Kekhawatiran Wennink, antara lain, dikuatkan asosiasi industri semikonduktor AS, SIA. Organisasi itu menaksir nilai penjualan semikonduktor global 2023 akan terpangkas menjadi 556 miliar dollar AS jika ekspor ke China dihentikan.
Pembatasan akses oleh AS sejak lama diantisipasi China dengan memacu kapasitas dalam negeri. China Semiconductor Industry Association (CSIA) mencatat nilai penjualan semikonduktor domestik melampaui 1 triliun yuan pada 2021. Pada 2017, nilainya masih 540 miliar yuan.
Pada 2022, seperti dilaporkan TechInsight, China diduga telah bisa membuat semikonduktor 7 nm. Produk SMIC, produsen terbesar semikonduktor China, ditemukan pada salah satu perangkat penambang uang kripto pada Agustus 2022. Padahal, China tidak pernah mengimpor mesin untuk membuat semikonduktor pada skala itu.
Pemerintah China memberikan subsidi hingga 150 miliar dollar AS.
Pada Desember 2020, pemimpin SMIC, Liang Mong Song, mengumumkan pembentukan kelompok yang terdiri atas 2.000 insinyur. Tugas tim itu membuat semikonduktor skala 7 nm. Kala itu, ia menyiratkan SMIC bisa memproduksi semikonduktor tersebut mulai pertengahan 2021.
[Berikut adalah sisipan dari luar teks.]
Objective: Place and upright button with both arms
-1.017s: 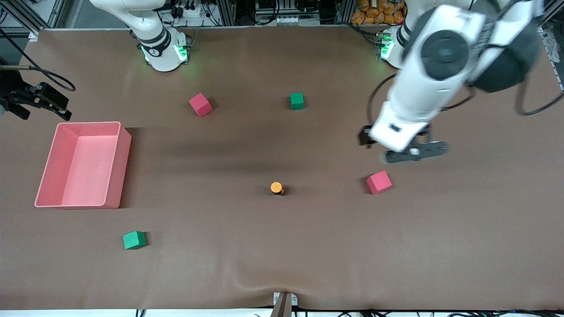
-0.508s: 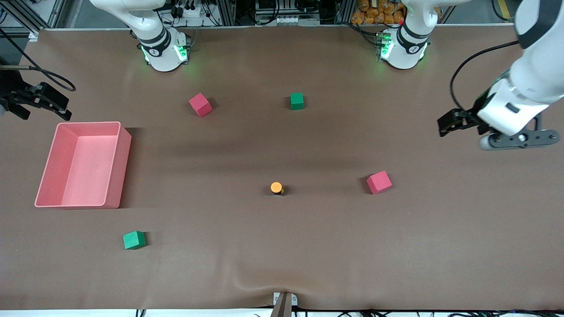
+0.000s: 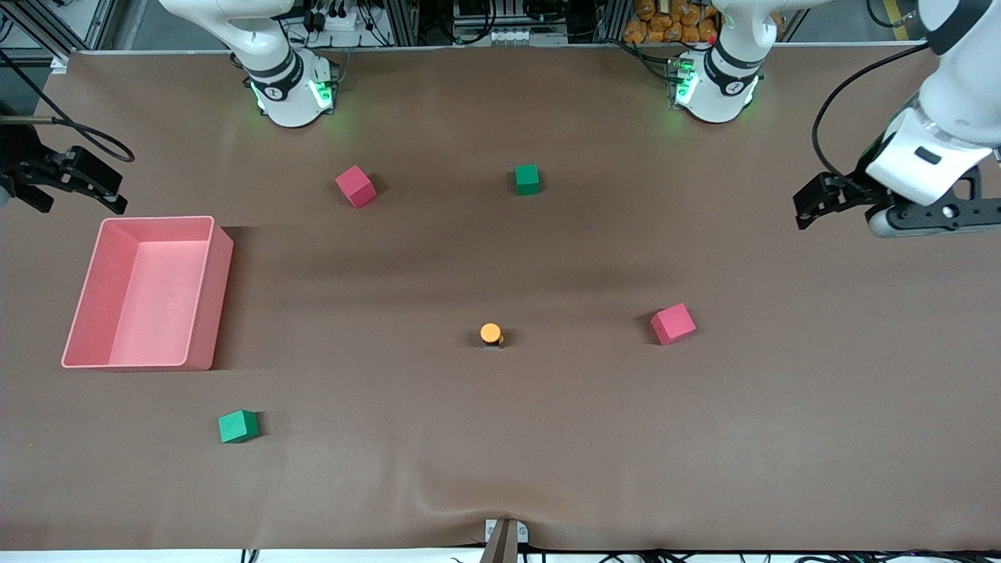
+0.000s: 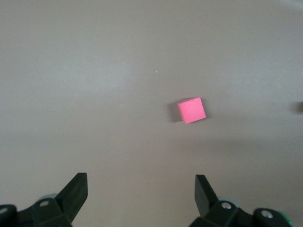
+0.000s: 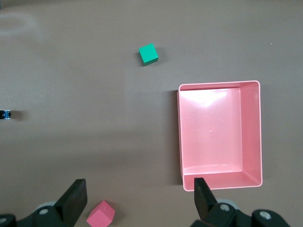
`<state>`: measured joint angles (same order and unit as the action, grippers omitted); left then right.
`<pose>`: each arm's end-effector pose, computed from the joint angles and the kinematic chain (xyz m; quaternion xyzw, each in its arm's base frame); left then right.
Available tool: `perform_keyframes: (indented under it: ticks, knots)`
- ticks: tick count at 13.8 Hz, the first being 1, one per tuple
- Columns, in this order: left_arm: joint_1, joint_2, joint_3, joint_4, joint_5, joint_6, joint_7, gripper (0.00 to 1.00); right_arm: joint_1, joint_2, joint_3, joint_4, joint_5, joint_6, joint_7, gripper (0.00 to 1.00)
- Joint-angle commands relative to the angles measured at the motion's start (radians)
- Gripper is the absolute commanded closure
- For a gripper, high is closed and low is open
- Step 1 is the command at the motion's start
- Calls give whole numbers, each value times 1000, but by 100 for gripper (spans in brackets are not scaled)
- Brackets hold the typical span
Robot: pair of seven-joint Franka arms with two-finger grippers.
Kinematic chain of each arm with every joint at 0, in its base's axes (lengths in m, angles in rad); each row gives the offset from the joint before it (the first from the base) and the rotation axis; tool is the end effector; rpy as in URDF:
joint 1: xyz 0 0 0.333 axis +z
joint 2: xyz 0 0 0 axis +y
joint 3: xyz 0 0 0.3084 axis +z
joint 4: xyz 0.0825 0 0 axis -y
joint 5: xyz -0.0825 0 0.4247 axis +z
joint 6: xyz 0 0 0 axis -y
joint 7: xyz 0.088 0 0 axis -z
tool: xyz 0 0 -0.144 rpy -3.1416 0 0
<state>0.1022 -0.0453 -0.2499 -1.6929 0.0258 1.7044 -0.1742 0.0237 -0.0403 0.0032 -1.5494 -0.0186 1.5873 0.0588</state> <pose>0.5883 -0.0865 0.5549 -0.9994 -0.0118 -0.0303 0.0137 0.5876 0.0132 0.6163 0.9991 -0.0161 0.0395 0.0077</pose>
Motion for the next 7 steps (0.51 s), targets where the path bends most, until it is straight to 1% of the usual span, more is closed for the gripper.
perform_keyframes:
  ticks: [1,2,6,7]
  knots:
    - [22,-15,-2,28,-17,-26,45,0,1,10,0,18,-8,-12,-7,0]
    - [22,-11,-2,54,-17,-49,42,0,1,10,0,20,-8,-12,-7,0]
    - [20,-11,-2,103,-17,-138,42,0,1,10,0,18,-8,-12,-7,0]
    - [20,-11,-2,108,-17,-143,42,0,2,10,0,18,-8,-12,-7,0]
Mitra pengelola pada Walden International, Huang Qing, menyebut ekosistem China amat mendukung percepatan pengembangan semikonduktor. Pemerintah memberikan subsidi hingga 150 miliar dollar AS.
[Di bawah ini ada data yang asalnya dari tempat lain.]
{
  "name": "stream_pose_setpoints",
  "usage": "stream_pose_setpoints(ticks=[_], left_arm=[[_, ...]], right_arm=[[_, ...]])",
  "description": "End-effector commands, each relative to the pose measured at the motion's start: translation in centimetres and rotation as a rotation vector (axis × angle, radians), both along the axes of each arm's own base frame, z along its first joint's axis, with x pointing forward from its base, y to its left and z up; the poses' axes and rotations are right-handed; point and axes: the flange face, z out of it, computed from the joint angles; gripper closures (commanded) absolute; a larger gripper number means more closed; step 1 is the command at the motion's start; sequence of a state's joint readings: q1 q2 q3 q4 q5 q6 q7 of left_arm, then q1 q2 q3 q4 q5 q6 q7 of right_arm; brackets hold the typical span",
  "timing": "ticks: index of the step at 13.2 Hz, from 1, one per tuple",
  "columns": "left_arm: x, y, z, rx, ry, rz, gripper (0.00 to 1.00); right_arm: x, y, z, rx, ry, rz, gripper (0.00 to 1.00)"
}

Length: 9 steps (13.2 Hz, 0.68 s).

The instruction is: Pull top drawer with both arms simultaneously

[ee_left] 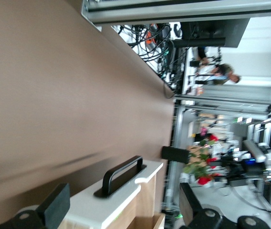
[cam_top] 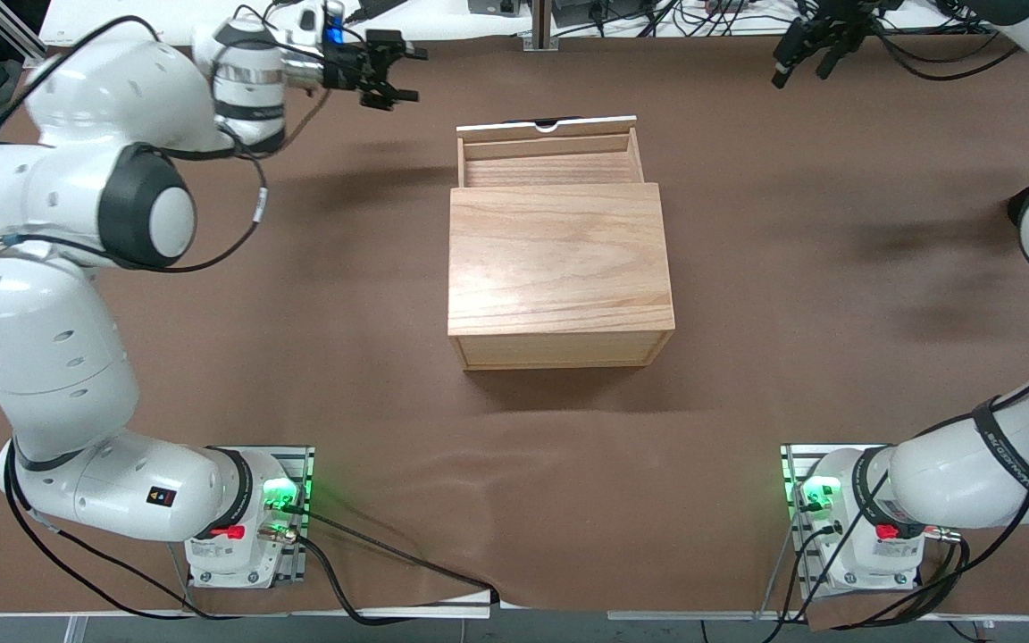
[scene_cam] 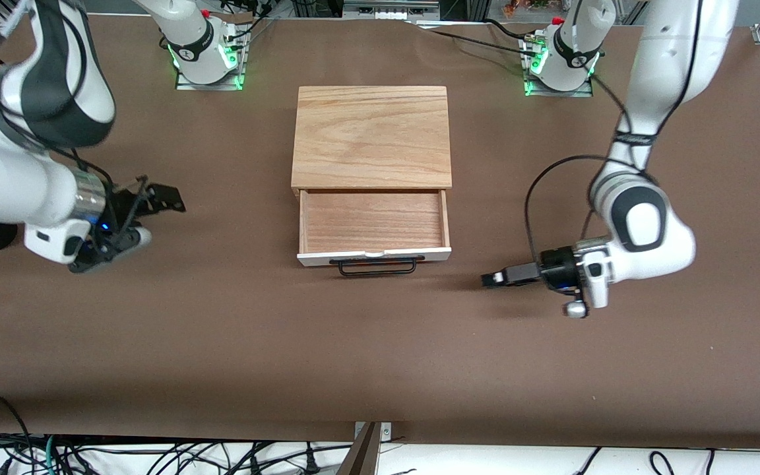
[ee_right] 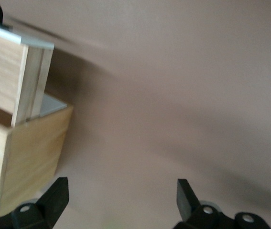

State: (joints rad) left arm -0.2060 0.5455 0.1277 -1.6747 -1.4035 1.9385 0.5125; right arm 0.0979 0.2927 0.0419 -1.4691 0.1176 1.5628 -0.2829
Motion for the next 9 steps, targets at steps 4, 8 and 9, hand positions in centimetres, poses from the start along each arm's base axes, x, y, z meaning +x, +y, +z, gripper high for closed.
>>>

Sementara pasar China mengucurkan lebih dari 400 miliar dollar AS untuk membeli semikonduktor. Berbagai industri China membutuhkan pasokan besar semikonduktor. Telekomunikasi seluler, kendaraan swakemudi, hingga ponsel membutuhkan perangkat elektronika itu. (AFP/REUTERS/RAZ)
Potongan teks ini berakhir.